My pandas data frame looks something like this:
Movieid review movieRating wordEmbeddingVector
1 "text" 4 [100 dimensional vector]
I am trying to run a doc2vec implementation and I want to be able to group by movie ids and the take the sum of the vectors in wordEmbeddingVector and calculate a cosine similarity between the summed vector and the input vector I tried doing
movie_groupby = movie_data.groupby('movie_id').agg(lambda v : cosineSimilarity(np.sum(movie_data['textvec'])), inputvector)

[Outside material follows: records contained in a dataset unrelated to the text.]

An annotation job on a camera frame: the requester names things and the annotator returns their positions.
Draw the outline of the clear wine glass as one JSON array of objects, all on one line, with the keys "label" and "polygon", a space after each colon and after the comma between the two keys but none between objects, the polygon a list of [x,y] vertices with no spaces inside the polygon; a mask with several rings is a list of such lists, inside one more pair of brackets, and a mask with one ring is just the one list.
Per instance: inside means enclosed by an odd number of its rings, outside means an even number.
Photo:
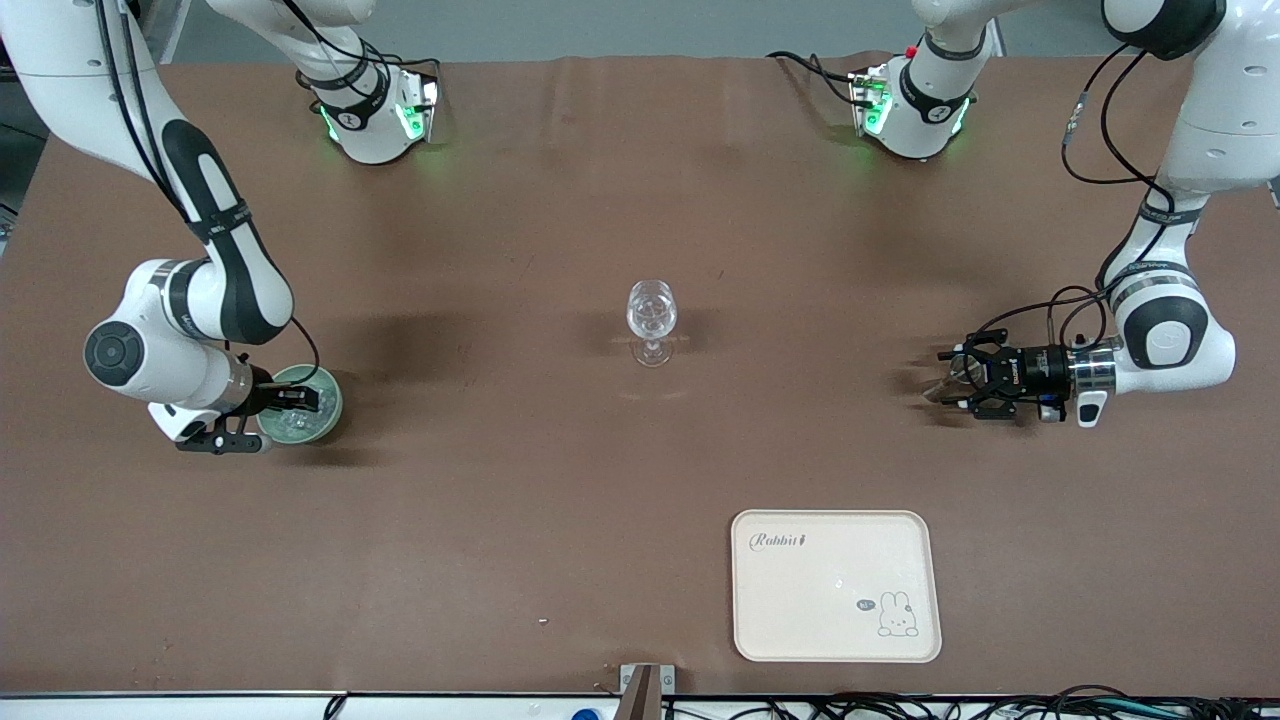
[{"label": "clear wine glass", "polygon": [[673,354],[672,333],[678,322],[675,293],[664,281],[640,281],[631,290],[626,320],[635,336],[634,359],[646,368],[667,364]]}]

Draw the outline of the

But it seemed to run for ages and I thought I might be doing something wrong. So I tried to remove the similarity function and just group by and sum. But this seems to not finish as well (well 1 hour and up now) Am I doing something wrong or is it actually just that slow? I have 135392 rows in my data frame so its not massive.
movie_groupby = movie_data.groupby('movie_id').agg(lambda v : np.sum(movie_data['textvec']))
Much Appreciated!
There is a bug in your code. Inside your lambda function you sum across the entire dataframe instead of just the group. This should fix things:
movie_groupby = movie_data.groupby('movie_id').agg(lambda v: np.sum(v['textvec']))
Note: I replaced hotel_data
with movie_data
, but that must have been just a typo.